Cancer Metastasis Alert and Prevention Center, Pharmaceutical Photocatalysis of State Key Laboratory of Photocatalysis on Energy and Environment, and Fujian Provincial Key Laboratory of Cancer Metastasis Chemoprevention and Chemotherapy, College of Chemistry, Fuzhou University, Fuzhou, 350002, China.
Anal Bioanal Chem. 2016 Sep;408(22):6181-8. doi: 10.1007/s00216-016-9729-z. Epub 2016 Jul 15.
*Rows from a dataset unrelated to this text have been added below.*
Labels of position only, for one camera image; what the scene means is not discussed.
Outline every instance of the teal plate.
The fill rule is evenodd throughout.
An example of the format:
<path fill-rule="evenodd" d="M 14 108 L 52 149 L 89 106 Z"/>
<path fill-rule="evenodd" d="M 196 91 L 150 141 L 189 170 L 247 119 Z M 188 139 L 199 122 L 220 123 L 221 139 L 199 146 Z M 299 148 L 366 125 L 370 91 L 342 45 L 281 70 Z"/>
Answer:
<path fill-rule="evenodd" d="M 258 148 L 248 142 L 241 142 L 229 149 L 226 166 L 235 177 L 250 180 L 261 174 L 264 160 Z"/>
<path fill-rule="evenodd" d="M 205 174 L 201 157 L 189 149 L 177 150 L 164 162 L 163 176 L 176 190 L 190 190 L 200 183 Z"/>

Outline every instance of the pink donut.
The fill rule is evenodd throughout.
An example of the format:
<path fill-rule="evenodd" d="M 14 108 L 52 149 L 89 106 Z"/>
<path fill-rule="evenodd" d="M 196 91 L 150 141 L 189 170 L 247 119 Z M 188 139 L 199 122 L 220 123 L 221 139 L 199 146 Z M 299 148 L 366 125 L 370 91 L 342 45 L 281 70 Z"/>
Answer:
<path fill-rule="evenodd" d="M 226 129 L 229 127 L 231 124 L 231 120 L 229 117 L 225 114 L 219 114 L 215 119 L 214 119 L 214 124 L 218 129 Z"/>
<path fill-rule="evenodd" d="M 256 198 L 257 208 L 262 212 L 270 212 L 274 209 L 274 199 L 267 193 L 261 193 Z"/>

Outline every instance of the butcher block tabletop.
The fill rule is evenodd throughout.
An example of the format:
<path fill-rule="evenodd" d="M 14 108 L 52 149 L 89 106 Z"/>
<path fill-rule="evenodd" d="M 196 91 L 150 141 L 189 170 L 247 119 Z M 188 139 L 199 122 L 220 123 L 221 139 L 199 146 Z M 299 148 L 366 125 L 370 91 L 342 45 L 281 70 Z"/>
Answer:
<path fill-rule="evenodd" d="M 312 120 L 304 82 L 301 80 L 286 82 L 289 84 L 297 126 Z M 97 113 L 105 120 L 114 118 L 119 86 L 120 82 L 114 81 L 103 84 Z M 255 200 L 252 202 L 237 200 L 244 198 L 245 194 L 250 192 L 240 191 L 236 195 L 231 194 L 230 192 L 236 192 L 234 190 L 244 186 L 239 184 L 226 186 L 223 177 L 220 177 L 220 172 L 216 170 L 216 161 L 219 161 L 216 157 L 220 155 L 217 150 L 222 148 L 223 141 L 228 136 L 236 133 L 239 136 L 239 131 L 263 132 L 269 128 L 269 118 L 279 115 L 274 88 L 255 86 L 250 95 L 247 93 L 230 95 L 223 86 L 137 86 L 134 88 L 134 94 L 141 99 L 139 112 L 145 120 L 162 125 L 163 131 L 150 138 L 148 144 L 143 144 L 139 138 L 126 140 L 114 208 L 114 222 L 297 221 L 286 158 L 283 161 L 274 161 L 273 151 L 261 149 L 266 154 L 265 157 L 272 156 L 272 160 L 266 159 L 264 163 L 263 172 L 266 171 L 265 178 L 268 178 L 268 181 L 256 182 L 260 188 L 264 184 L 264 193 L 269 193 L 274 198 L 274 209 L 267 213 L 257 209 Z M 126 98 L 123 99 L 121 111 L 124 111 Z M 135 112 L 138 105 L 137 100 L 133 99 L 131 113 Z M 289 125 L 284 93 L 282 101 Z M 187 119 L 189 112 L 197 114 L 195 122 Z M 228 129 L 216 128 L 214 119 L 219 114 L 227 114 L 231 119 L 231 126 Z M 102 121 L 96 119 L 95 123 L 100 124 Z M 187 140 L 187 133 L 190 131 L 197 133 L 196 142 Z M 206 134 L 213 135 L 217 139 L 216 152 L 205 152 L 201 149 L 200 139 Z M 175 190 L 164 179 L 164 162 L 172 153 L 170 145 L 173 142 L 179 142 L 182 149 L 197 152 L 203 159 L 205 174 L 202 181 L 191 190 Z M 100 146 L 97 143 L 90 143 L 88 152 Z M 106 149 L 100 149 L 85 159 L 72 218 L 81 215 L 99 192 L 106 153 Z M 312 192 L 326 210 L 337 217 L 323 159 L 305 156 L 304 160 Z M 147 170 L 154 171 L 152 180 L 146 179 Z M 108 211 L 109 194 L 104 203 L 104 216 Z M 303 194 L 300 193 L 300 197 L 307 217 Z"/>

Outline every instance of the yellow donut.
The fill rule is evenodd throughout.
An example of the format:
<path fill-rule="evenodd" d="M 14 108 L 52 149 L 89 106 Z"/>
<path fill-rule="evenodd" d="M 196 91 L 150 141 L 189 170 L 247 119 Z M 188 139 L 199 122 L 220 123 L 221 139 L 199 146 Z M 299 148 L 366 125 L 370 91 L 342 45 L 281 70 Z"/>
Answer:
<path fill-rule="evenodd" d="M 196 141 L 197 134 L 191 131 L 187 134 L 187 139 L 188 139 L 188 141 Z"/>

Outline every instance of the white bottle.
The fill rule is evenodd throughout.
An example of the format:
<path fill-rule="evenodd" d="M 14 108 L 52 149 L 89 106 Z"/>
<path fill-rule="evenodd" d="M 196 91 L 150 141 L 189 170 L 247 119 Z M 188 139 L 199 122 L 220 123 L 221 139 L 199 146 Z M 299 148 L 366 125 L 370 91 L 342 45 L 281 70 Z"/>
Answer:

A powerful double-hairpin molecular beacon (DHMB) was developed for cancer-related KRAS gene detection based on the one-to-two stoichiometry. During target DNA detection, DHMB can execute signal transduction even if no any exogenous element is involved. Unlike the conventional molecular beacon based on the one-to-one interaction, one target DNA not only hybridizes with one DHMB and opens its hairpin but also promotes the interaction between two DHMBs, causing the separation of two fluorophores from quenchers. This leads to an enhanced fluorescence signal. As a result, the target KRAS gene is able to be detected within a wide dynamic range from 0.05 to 200 nM with the detection limit of 50 pM, indicating a dramatic improvement compared with traditional molecular beacons. Moreover, the point mutations existing in target DNAs can be easily screened. The potential application for target species in real samples was indicated by the analysis of PCR amplicons of DNAs from the DNA extracted from SW620 cell. Besides becoming a promising candidate probe for molecular biology research and clinical diagnosis of genetic diseases, the DHMB is expected to provide a significant insight into the design of DNA probe-based homogenous sensing systems. Graphical Abstract A powerful double-hairpin molecular beacon (DHMB) was developed for cancer-related gene KRAS detection based on the one-to-two stoichiometry. Without the help of any exogenous probe, the point mutation is easily screened, and the target DNA can be quantified down to 50 pM, indicating a dramatic improvement compared with traditional molecular beacons.
基于1:2化学计量比开发了一种用于癌症相关KRAS基因检测的强大双发夹分子信标(DHMB)。在靶DNA检测过程中,即使不涉及任何外源元件,DHMB也能执行信号转导。与基于一对一相互作用的传统分子信标不同,一个靶DNA不仅与一个DHMB杂交并打开其发夹结构,还促进两个DHMB之间的相互作用,导致两个荧光团与猝灭剂分离。这导致荧光信号增强。结果,能够在0.05至200 nM的宽动态范围内检测靶KRAS基因,检测限为50 pM,与传统分子信标相比有显著改善。此外,靶DNA中存在的点突变可以很容易地筛选出来。通过对从SW620细胞提取的DNA的PCR扩增产物的分析,表明了其在实际样品中对靶物种的潜在应用。除了成为分子生物学研究和遗传性疾病临床诊断中有前景的候选探针外,DHMB有望为基于DNA探针的均相传感系统的设计提供重要见解。图形摘要基于1:2化学计量比开发了一种用于癌症相关基因KRAS检测的强大双发夹分子信标(DHMB)。无需任何外源探针的帮助,即可轻松筛选点突变,并且靶DNA可以定量至50 pM,与传统分子信标相比有显著改善。